Scan the lines below for the string "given" and copy every one that has it.

**Source records**
※

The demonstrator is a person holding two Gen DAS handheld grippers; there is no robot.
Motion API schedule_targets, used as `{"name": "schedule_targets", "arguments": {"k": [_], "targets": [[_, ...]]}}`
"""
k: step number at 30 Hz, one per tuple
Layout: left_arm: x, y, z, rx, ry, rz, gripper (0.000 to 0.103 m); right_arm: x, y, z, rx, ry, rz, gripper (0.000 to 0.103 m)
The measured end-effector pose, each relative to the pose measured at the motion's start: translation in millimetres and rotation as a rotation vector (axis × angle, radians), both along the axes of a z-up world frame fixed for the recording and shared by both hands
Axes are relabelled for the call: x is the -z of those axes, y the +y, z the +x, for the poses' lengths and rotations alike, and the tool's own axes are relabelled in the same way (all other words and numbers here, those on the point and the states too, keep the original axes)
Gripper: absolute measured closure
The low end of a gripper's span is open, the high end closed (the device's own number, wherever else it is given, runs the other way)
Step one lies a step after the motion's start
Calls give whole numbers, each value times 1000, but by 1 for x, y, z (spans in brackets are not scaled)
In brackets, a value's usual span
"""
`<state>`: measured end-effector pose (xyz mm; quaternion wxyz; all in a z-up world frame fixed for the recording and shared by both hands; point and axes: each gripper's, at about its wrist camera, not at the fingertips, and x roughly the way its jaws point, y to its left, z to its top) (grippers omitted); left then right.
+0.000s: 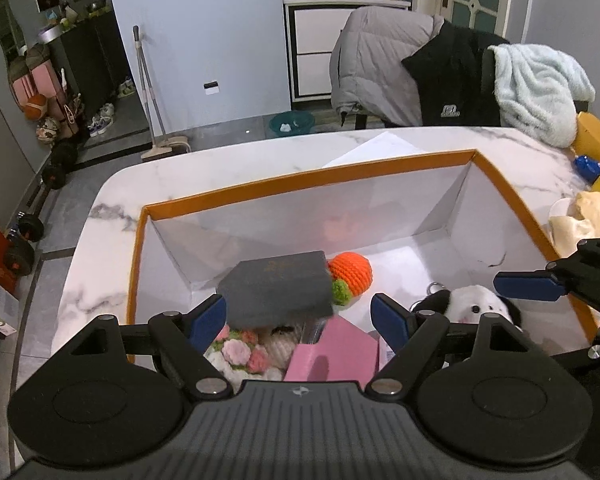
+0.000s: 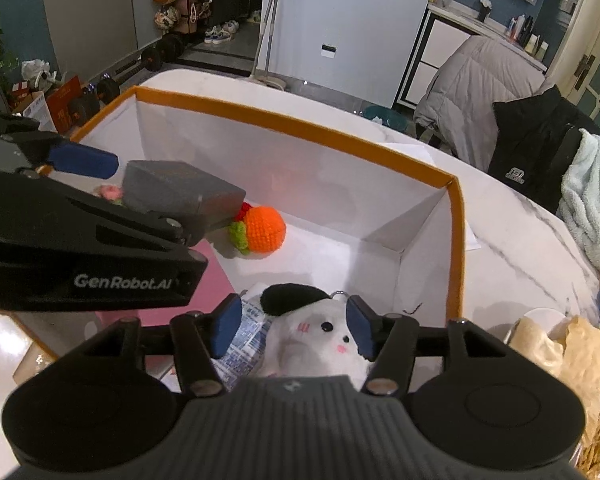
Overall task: Organize objects
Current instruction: 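Lower the gift box and orange ball into the box and open both tools, then withdraw both tools from the box toward the remaining items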
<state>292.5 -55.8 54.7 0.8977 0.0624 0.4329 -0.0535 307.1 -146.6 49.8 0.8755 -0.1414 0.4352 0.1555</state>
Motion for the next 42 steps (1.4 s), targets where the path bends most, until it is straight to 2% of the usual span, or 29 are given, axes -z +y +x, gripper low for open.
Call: {"name": "schedule_targets", "arguments": {"k": [21, 34, 42], "targets": [[-38, 17, -68, -9, -93, -62, 9, -36, -7, -62, 15, -76, 47, 36], [-47, 23, -136, -10, -166, -88, 9, -42, -20, -123, 32, -113, 89, 30], [-40, 27, -175, -24, -201, -105, 8, -38, -23, -176, 28, -172, 94, 24]]}}
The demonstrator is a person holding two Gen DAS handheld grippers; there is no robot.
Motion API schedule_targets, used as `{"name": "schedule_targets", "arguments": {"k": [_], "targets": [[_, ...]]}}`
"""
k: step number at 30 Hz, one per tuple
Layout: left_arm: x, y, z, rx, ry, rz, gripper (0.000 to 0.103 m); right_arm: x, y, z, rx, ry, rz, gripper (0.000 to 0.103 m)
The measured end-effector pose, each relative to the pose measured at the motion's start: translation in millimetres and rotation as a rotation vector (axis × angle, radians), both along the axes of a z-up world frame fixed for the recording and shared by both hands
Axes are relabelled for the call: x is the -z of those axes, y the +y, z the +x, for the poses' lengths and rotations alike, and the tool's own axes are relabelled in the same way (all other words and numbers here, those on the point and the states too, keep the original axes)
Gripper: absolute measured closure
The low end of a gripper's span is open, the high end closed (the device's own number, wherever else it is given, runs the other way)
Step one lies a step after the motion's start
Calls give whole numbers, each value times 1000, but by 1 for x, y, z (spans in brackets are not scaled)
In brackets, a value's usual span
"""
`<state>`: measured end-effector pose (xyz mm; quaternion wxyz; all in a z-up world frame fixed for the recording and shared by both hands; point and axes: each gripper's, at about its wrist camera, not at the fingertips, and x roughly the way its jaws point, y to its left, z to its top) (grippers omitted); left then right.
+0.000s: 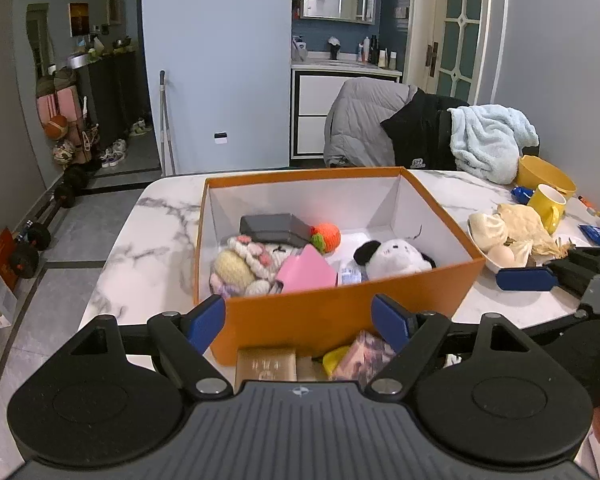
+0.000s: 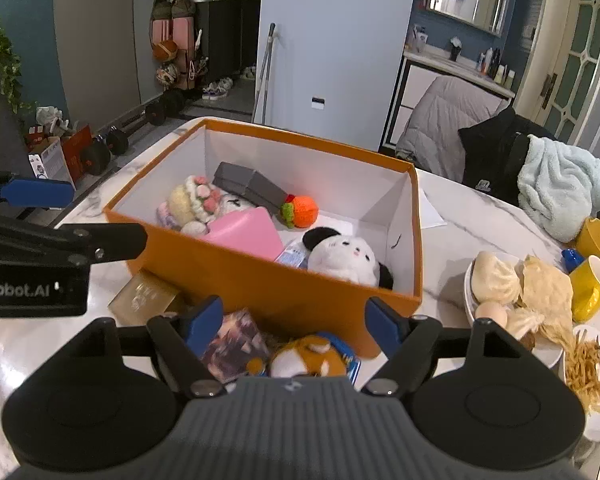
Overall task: Organize objects
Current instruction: 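Withdraw both tools from the box toward the remaining items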
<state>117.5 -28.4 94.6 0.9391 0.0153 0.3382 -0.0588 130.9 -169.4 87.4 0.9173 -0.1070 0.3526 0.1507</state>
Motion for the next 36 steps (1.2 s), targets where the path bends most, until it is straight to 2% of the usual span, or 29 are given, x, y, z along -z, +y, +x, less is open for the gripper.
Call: {"name": "schedule_targets", "arguments": {"k": [11, 25, 31, 36], "targets": [[39, 13, -36, -55, -30, 2, 8, 31, -14, -46, 31, -41, 44, 15], [94, 28, -60, -107, -38, 20, 8, 93, -33, -76, 169, -76, 95, 14], [106, 38, -57, -118, -60, -33, 8, 100, -35, -62, 223, -88, 199, 11], [106, 37, -47, -114, -67, -18, 8, 101, -32, -30, 304, -85, 230, 10]]}}
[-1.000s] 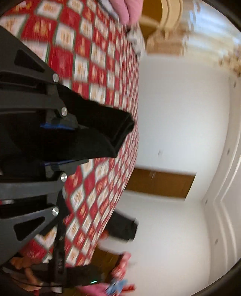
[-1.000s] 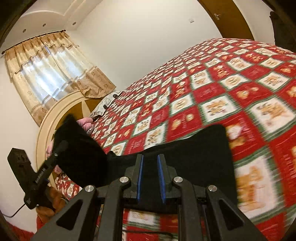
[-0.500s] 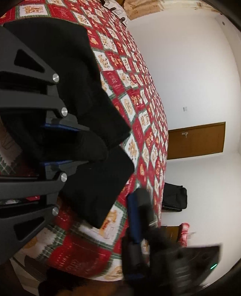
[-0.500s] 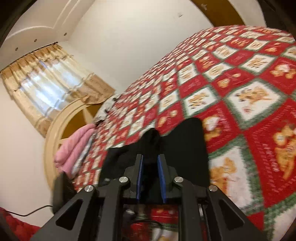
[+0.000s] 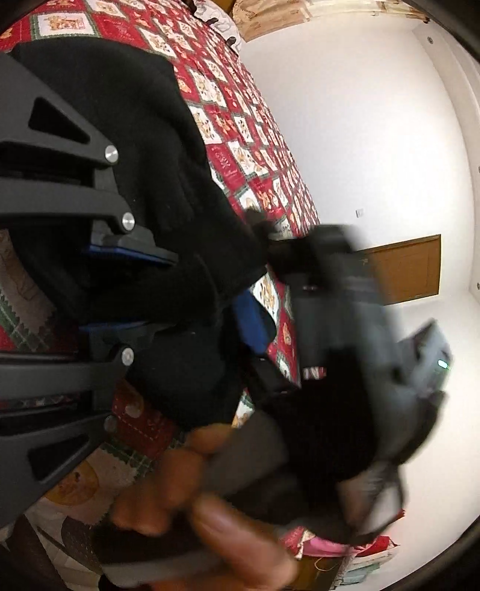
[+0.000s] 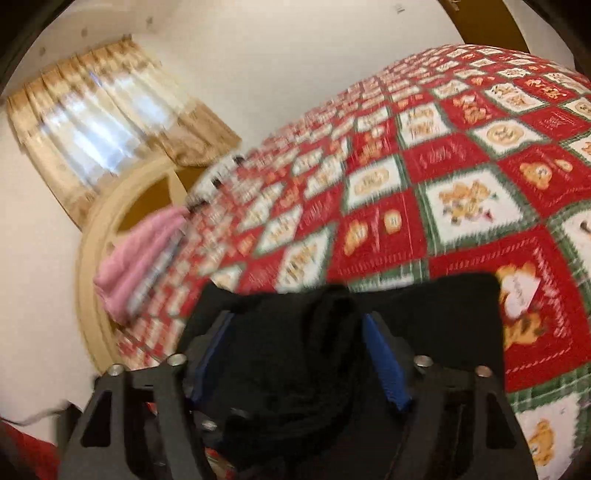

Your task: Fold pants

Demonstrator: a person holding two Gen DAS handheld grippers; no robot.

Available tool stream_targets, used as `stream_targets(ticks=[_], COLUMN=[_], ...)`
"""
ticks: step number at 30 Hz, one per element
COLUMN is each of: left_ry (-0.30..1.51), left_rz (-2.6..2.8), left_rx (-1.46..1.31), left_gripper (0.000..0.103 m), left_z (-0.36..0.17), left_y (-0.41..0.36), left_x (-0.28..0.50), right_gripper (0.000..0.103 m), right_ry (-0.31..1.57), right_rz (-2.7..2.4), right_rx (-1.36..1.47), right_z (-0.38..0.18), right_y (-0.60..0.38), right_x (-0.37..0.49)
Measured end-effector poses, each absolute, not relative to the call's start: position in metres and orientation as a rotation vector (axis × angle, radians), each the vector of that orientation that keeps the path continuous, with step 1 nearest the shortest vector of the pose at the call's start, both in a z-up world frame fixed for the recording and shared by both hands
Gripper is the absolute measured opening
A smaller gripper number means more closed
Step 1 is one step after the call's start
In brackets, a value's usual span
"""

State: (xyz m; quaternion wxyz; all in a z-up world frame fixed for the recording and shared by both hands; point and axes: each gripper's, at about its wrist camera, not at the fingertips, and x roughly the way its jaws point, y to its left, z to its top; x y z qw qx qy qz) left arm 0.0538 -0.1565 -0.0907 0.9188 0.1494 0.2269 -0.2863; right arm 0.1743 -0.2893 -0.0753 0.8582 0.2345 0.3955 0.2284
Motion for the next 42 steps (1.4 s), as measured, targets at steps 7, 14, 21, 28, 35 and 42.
stream_targets(ticks=[7, 14, 21, 28, 35, 42], left_ry=[0.488, 0.490, 0.543, 0.551, 0.546, 0.556], left_rz=[-0.608, -0.678, -0.699, -0.709, -0.686, -0.393], left_rx=[0.298, 0.247, 0.290, 0.295, 0.171, 0.131], left_gripper=[0.027, 0.027, 0.027, 0.038, 0.082, 0.084], left_z=[-0.090, -0.060, -0.079, -0.079, -0.042, -0.040], left_y=[-0.160, -0.176, -0.206, -0.205, -0.138, -0.063], left_x=[0.055, 0.063, 0.078, 0.080, 0.070, 0.089], right_gripper=[0.023, 0.020, 0.020, 0.023, 0.027, 0.027], right_ry=[0.862, 0.787, 0.876, 0.851, 0.718, 0.710], right_rz=[0.479, 0.477, 0.365, 0.311, 0.349, 0.374], right_rx=[0.479, 0.398, 0.344, 0.313, 0.584, 0.235], right_z=[-0.084, -0.040, -0.068, -0.080, -0.043, -0.012], right_y=[-0.295, -0.309, -0.331, -0.328, -0.377, -0.312], right_x=[0.167, 0.153, 0.167, 0.167, 0.131, 0.086])
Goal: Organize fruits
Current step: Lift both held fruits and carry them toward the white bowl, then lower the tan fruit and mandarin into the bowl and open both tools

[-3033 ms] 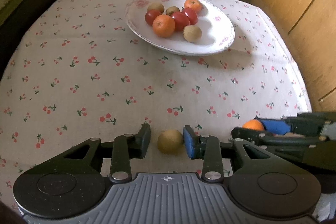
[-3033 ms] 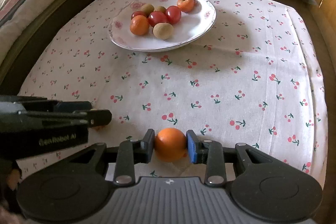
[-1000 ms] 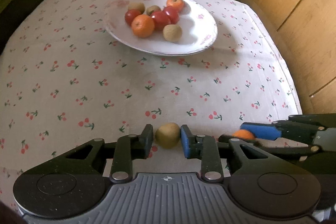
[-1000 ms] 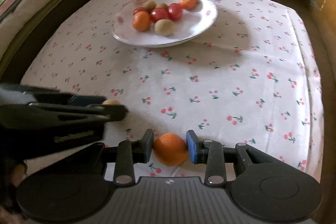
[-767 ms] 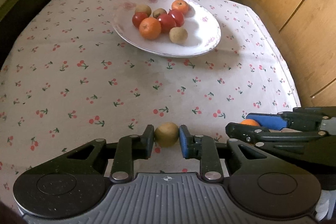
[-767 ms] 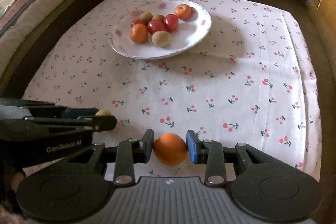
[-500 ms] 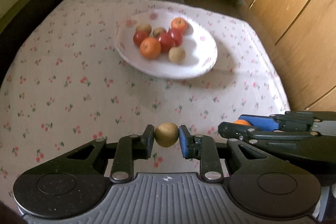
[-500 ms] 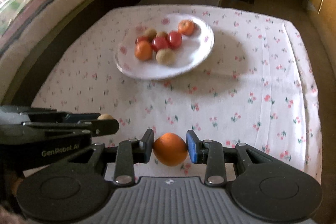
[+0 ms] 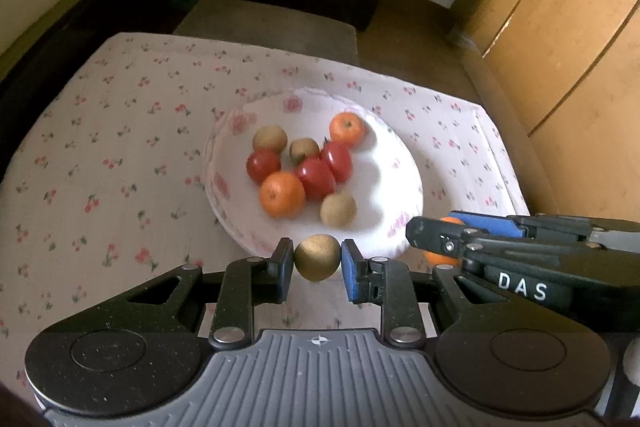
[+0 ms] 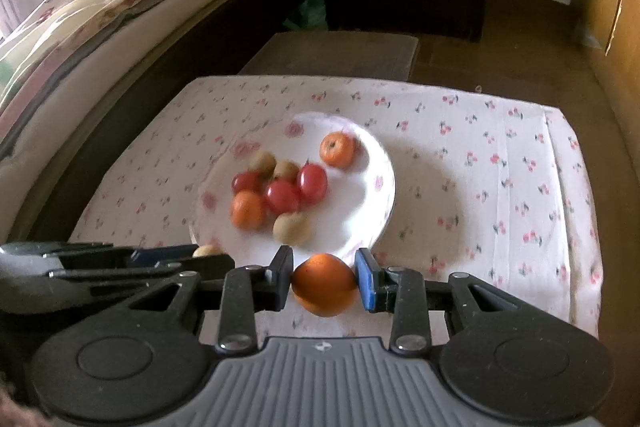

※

**Solved problem**
The low end of a gripper's span is open, the high end closed (the device's own number, wherever else it is given, runs the other way)
Motion for the next 42 steps (1.4 s), targets where the path bends most, until it is straight to 2% of the usual span, or 29 are given, axes -z +y +x, gripper low for open.
The low end of a gripper's span is open, the high end closed (the device's own number, wherever else it is given, runs the other way)
Motion for the next 36 steps (1.2 s), targets where the path bends most, until it is straight to 2% of the usual span, or 29 are given, x, y, z along -z, +y, +x, less is open for the gripper.

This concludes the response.